Crowds at a music festival in Sefton Park in Liverpool as part of the national Events Research Programme (ERP) on May 2, 2021. Pic: Danny Lawson/PA Wire

“I do think that we’re in a very strong position to go forward now with fewer restrictions and try and get back to normal.”

New variants still pose a danger. They can arrive from countries where vaccine levels are lower and where the virus can develop and become more effective. The tragic situation in India is an example of the devastating effect coronavirus can have when allowed to spread.
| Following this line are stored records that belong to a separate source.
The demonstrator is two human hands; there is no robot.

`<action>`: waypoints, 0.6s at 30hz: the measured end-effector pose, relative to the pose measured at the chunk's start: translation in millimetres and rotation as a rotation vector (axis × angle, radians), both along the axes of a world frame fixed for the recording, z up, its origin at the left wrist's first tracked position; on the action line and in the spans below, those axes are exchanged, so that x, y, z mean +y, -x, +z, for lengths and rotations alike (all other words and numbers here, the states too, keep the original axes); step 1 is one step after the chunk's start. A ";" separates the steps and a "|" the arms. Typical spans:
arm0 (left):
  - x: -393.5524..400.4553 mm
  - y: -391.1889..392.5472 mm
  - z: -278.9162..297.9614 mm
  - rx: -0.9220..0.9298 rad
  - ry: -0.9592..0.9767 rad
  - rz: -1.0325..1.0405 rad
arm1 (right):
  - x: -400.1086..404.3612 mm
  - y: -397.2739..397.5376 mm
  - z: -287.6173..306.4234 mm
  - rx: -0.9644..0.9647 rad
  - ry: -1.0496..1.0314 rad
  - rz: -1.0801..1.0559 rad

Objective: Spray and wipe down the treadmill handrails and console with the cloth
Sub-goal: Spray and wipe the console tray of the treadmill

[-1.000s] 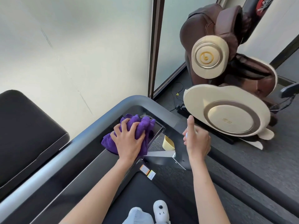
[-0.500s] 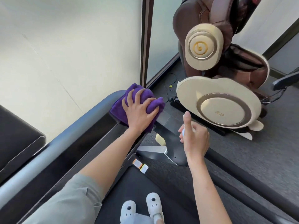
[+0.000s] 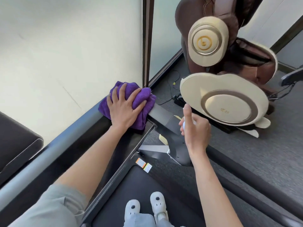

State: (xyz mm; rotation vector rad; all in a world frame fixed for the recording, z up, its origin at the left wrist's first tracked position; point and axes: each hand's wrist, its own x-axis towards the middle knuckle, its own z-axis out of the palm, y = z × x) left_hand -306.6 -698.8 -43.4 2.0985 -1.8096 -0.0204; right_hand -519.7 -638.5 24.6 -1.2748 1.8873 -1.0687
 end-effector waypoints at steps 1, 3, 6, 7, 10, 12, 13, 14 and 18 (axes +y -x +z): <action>2.0 10.3 -1.5 0.045 0.000 0.018 | 1.0 4.0 -0.6 -0.004 -0.003 -0.014; 8.1 35.1 -6.3 0.108 0.023 -0.017 | 4.9 13.3 -2.5 -0.014 -0.018 -0.053; 18.9 56.3 -11.3 0.155 0.066 -0.109 | 12.5 28.8 -7.8 -0.031 -0.030 -0.101; 24.2 61.3 -12.6 0.158 0.073 -0.138 | 15.5 33.5 -10.0 -0.031 -0.035 -0.112; 47.1 77.6 -18.5 0.132 0.075 -0.262 | 24.6 43.3 -14.8 -0.050 -0.052 -0.150; 55.8 80.1 -22.0 0.102 0.061 -0.285 | 29.2 46.2 -15.7 -0.061 -0.055 -0.166; 52.4 76.5 -20.9 0.114 0.057 -0.241 | 30.4 47.0 -15.3 -0.055 -0.055 -0.165; 44.5 71.7 -17.5 0.148 0.055 -0.172 | 31.6 47.9 -14.6 -0.045 -0.052 -0.164; 10.6 78.0 0.6 0.229 -0.016 0.048 | 41.4 61.4 -14.5 -0.038 -0.038 -0.198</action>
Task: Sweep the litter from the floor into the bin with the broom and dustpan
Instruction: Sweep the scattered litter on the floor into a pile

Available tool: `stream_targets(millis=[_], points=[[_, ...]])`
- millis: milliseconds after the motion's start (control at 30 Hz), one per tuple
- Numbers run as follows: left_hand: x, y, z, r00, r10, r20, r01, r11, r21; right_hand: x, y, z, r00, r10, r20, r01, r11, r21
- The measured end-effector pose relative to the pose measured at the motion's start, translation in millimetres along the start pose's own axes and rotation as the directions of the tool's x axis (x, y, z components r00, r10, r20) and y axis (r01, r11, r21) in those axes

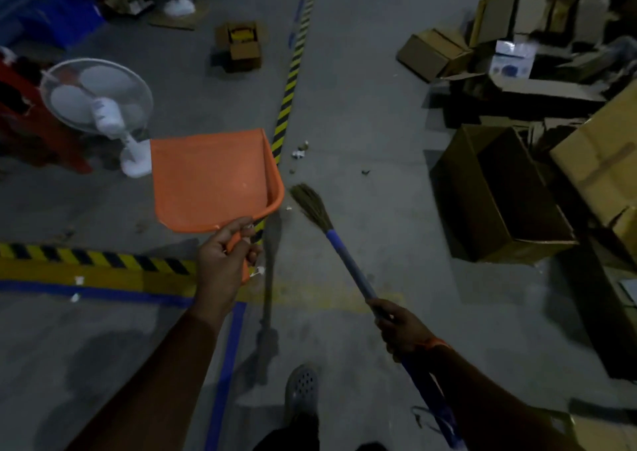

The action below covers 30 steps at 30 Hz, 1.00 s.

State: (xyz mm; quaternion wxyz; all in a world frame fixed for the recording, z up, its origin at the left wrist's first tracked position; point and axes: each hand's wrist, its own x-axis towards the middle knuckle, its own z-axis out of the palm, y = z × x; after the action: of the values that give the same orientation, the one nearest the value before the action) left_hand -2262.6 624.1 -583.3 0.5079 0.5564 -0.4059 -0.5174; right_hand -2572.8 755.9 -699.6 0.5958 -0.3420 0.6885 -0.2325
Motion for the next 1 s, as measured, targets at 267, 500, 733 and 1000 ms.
stream_targets(millis=[267,500,733,1000], points=[[127.3,5.3,101.9,0.999,-0.006,0.042,0.007,1.000,-0.010,109.5,-52.7,-114.7,0.987,0.058,-0.152,-0.054,0.998,0.032],[234.6,-42.9,195.9,0.998,-0.004,-0.064,0.006,1.000,0.023,286.5,-75.4,-220.0,0.972,0.087,-0.218,-0.087,0.996,0.008],[328.1,-86.9,266.8,0.981,0.002,-0.194,-0.002,1.000,-0.002,422.9,-76.6,-259.7,0.984,0.115,-0.136,-0.119,0.993,-0.019],[364.4,-94.3,255.9,0.962,-0.046,-0.267,0.063,0.997,0.052,423.2,-86.9,-229.3,0.975,0.165,0.149,-0.089,0.903,-0.420]])
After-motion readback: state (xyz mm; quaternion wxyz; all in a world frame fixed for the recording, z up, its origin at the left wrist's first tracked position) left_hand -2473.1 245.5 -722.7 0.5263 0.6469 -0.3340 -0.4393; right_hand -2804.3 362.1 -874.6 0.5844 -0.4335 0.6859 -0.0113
Hospitals across the West Midlands are now seeing very few Covid patients coming through their doors and deaths are thankfully very low compared to just a few weeks ago.

But that doesn’t mean they can relax. Planning is in place already for a third wave. It is hoped vaccines will protect the population from serious illness if the virus returns, but there are no guarantees.

Sandwell and West Birmingham NHS Trust has revealed it has plans in place for late summer or early autumn.

Richard Beeken, interim chief executive, told the trust’s board that there will be “periodic peaks” of coronavirus.

Coupled with the loosening of lockdown, he said that could see case rates “take hold” – and urgan areas of the West Midlands could be harder hit than other areas.

He said: “In life after Covid, we are preparing for – as paradoxical as this may sound – more Covid.

“What I mean by that is we can see across the globe, there are going to be periodic peaks and troughs, as different variants, or the effect of loosening the handbrake, with regard to lockdown arrangements, takes hold in terms of incidents rates in the population.

“And we know in the Black Country and west Birmingham system, in particular, the unique employment profile in this part of the world, and the unique socio-demographics .means that we are likely to be as hard hit, if not more so, than most areas.

“We are contingency planning for a late summer, early autumn, spike of some kind in Covid, associated with the loosening of lockdown rules.

“And then rolling that forward into effective winter planning, so that we can provide a safe, acute, hospital and community service during the course of the coming winter, whether or not there is a peak of Covid to manage during that period.”

"We are contingency planning for a late summer, early autumn, spike of some kind in Covid, associated with the loosening of lockdown rules.

"And then rolling that forward into effective winter planning, so that we can provide a safe, acute, hospital and community service during the course of the coming winter, whether or not there is a peak of Covid to manage during that period."